- [WHAT TO DO] Everything from the first line of the material below through the line containing "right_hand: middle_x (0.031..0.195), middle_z" is to be printed exactly, and nothing more.

=== DATA SHOWN ===

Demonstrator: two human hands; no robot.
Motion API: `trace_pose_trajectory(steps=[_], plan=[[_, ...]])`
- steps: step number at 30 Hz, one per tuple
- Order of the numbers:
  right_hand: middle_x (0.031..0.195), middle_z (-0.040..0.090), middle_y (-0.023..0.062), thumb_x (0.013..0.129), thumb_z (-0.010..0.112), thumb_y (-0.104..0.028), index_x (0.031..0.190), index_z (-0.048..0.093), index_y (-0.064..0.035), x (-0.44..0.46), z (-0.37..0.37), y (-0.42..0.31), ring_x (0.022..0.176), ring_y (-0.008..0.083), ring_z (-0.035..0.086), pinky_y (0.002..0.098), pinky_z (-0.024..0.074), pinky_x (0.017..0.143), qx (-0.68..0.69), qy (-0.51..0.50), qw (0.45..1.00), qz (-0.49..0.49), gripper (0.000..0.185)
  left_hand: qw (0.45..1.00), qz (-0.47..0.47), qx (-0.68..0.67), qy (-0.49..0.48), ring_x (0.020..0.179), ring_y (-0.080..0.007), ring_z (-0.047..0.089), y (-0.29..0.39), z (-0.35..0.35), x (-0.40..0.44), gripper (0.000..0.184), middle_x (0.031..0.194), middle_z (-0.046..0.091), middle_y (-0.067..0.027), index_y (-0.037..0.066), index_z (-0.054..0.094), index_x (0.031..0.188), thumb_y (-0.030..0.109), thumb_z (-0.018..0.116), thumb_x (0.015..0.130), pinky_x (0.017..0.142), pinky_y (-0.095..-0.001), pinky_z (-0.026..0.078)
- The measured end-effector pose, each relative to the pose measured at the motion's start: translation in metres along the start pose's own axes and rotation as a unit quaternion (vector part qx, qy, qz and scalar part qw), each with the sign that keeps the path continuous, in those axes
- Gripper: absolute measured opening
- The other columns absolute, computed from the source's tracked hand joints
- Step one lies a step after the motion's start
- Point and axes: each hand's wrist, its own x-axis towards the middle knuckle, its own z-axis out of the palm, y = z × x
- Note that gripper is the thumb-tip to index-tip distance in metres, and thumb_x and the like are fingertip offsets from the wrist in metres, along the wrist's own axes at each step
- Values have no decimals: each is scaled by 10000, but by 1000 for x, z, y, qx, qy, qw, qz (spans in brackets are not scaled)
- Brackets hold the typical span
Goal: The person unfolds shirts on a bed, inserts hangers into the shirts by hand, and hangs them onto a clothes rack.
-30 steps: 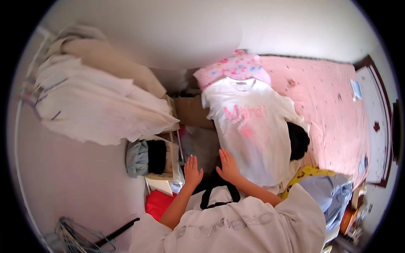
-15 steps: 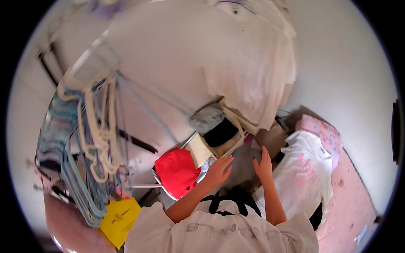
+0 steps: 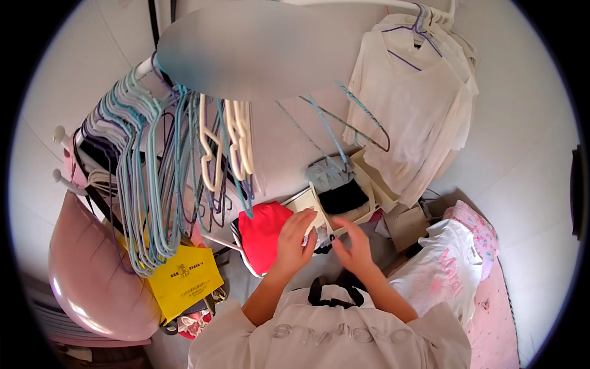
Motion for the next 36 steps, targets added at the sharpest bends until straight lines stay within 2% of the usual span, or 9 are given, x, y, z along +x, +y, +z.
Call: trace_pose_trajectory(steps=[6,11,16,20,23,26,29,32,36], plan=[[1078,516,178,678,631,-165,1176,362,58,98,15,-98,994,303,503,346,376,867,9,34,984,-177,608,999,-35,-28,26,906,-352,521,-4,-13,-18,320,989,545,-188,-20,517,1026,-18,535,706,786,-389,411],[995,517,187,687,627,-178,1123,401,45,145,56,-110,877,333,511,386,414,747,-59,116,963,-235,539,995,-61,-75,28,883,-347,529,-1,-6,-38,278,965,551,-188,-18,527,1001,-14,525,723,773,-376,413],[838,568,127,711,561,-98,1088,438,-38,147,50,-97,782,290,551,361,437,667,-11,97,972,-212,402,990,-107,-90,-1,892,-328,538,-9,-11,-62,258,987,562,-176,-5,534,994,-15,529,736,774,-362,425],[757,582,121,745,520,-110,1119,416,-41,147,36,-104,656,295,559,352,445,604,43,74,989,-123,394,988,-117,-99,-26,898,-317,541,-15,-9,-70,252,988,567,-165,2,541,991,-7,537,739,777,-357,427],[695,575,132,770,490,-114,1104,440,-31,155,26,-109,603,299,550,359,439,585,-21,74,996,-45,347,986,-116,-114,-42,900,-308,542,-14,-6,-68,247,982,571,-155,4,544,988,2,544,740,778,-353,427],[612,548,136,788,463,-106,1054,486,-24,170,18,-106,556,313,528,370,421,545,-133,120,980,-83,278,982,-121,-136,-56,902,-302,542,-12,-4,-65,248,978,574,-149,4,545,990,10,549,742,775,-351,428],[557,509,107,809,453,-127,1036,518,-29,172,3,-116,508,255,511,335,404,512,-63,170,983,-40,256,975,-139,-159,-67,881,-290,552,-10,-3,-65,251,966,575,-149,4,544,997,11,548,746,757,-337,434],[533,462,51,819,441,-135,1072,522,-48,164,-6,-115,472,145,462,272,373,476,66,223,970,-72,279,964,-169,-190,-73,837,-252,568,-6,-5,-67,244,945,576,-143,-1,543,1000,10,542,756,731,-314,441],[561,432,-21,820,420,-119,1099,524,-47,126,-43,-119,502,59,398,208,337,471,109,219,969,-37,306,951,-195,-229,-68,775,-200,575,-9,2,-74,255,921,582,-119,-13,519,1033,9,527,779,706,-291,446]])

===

- [SOLUTION TO THIS PROBLEM]
Demonstrator: two human hands; no robot.
Motion API: `trace_pose_trajectory(steps=[_], plan=[[_, ...]])`
- steps: step number at 30 Hz, one per tuple
- Order of the numbers:
  right_hand: middle_x (0.031..0.195), middle_z (-0.040..0.090), middle_y (-0.023..0.062), thumb_x (0.013..0.129), thumb_z (-0.010..0.112), thumb_y (-0.104..0.028), index_x (0.031..0.190), index_z (-0.048..0.093), index_y (-0.064..0.035), x (-0.44..0.46), z (-0.37..0.37), y (-0.42..0.31), ring_x (0.022..0.176), ring_y (-0.008..0.083), ring_z (-0.035..0.086), pinky_y (0.002..0.098), pinky_z (-0.024..0.074), pinky_x (0.017..0.143), qx (-0.68..0.69), qy (-0.51..0.50), qw (0.45..1.00), qz (-0.49..0.49), gripper (0.000..0.185)

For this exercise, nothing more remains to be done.